Problem statement: Find the line that contains "Put one or more markers on the dark", then repeat it and each line after it to the end of the records, exactly.

Task inputs:
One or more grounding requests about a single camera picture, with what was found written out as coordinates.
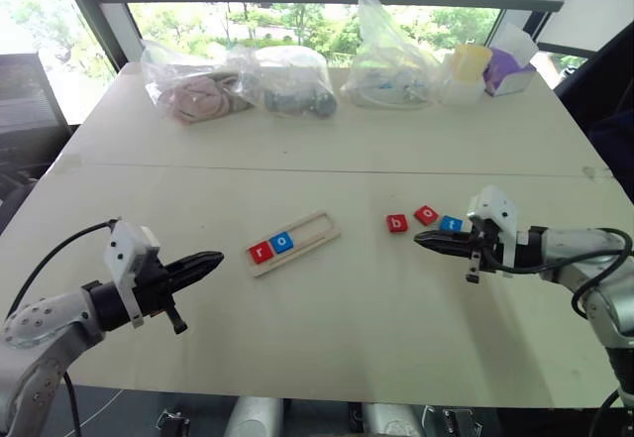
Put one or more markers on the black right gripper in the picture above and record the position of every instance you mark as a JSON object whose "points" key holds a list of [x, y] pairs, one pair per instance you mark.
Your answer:
{"points": [[488, 251]]}

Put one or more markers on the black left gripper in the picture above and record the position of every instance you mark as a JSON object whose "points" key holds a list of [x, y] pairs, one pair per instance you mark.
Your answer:
{"points": [[153, 283]]}

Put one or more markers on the blue letter tile t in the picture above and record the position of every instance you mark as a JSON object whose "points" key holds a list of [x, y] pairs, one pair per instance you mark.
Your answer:
{"points": [[451, 224]]}

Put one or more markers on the red letter tile o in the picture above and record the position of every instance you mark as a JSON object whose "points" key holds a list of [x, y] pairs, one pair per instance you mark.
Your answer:
{"points": [[427, 215]]}

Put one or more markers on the red letter tile b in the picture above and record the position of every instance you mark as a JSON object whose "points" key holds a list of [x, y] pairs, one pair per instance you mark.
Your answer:
{"points": [[397, 223]]}

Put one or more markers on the red letter tile r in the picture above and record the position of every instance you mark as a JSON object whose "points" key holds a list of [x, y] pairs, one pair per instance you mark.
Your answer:
{"points": [[260, 253]]}

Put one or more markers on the wooden letter tray frame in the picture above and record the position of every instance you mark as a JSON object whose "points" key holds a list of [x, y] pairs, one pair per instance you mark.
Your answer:
{"points": [[317, 236]]}

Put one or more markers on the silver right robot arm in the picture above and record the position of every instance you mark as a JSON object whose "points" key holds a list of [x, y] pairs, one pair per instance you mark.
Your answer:
{"points": [[569, 249]]}

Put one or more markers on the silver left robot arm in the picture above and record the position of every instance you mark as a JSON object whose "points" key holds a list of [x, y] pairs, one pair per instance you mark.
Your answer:
{"points": [[44, 318]]}

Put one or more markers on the blue letter tile o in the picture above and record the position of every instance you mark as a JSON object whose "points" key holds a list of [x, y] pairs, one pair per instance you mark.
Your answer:
{"points": [[283, 244]]}

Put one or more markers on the silver rounded robot leg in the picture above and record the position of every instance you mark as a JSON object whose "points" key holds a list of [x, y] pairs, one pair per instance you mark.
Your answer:
{"points": [[391, 419], [255, 417]]}

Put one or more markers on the white plastic container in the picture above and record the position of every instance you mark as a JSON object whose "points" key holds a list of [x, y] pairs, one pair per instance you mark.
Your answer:
{"points": [[460, 92]]}

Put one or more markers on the plastic bag with pink items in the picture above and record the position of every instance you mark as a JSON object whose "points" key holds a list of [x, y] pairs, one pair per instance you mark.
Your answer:
{"points": [[193, 97]]}

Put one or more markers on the plastic bag with white items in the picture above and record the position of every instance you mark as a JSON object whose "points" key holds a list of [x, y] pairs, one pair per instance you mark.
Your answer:
{"points": [[386, 80]]}

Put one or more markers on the yellow plastic cup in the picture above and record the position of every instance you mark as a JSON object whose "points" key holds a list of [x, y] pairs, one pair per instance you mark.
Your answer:
{"points": [[470, 63]]}

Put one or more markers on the purple tissue box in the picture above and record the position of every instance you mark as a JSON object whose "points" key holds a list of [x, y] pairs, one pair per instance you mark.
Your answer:
{"points": [[505, 70]]}

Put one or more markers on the plastic bag with grey items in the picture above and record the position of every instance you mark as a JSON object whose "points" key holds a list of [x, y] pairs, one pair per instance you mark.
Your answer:
{"points": [[297, 95]]}

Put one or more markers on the dark padded chair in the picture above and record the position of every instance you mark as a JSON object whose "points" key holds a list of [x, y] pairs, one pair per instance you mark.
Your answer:
{"points": [[604, 100]]}

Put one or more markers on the black mesh office chair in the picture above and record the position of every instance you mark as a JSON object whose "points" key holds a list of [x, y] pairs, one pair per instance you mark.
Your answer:
{"points": [[25, 105]]}

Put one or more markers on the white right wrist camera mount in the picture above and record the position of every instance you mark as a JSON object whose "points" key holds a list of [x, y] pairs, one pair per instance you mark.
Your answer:
{"points": [[493, 206]]}

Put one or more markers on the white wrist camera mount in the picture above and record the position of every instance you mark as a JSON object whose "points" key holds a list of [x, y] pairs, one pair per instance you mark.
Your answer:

Exercise response:
Put one or more markers on the dark padded chair in the picture above and record the position of every instance you mark as a JSON object whose "points" key holds a list of [x, y] pairs, one pair per instance you mark.
Your answer:
{"points": [[604, 100]]}

Put one or more markers on the black mesh office chair in the picture above and record the position of every instance you mark as a JSON object whose "points" key holds a list of [x, y] pairs, one pair per instance you mark.
Your answer:
{"points": [[25, 105]]}

Put one or more markers on the white right wrist camera mount in the picture above and record the position of every instance you mark as a JSON object whose "points" key holds a list of [x, y] pairs, one pair per instance you mark.
Your answer:
{"points": [[493, 206]]}

Put one or more markers on the white wrist camera mount in the picture above and record the position of every instance you mark as a JSON object whose "points" key holds a list of [x, y] pairs, one pair per instance you mark.
Your answer:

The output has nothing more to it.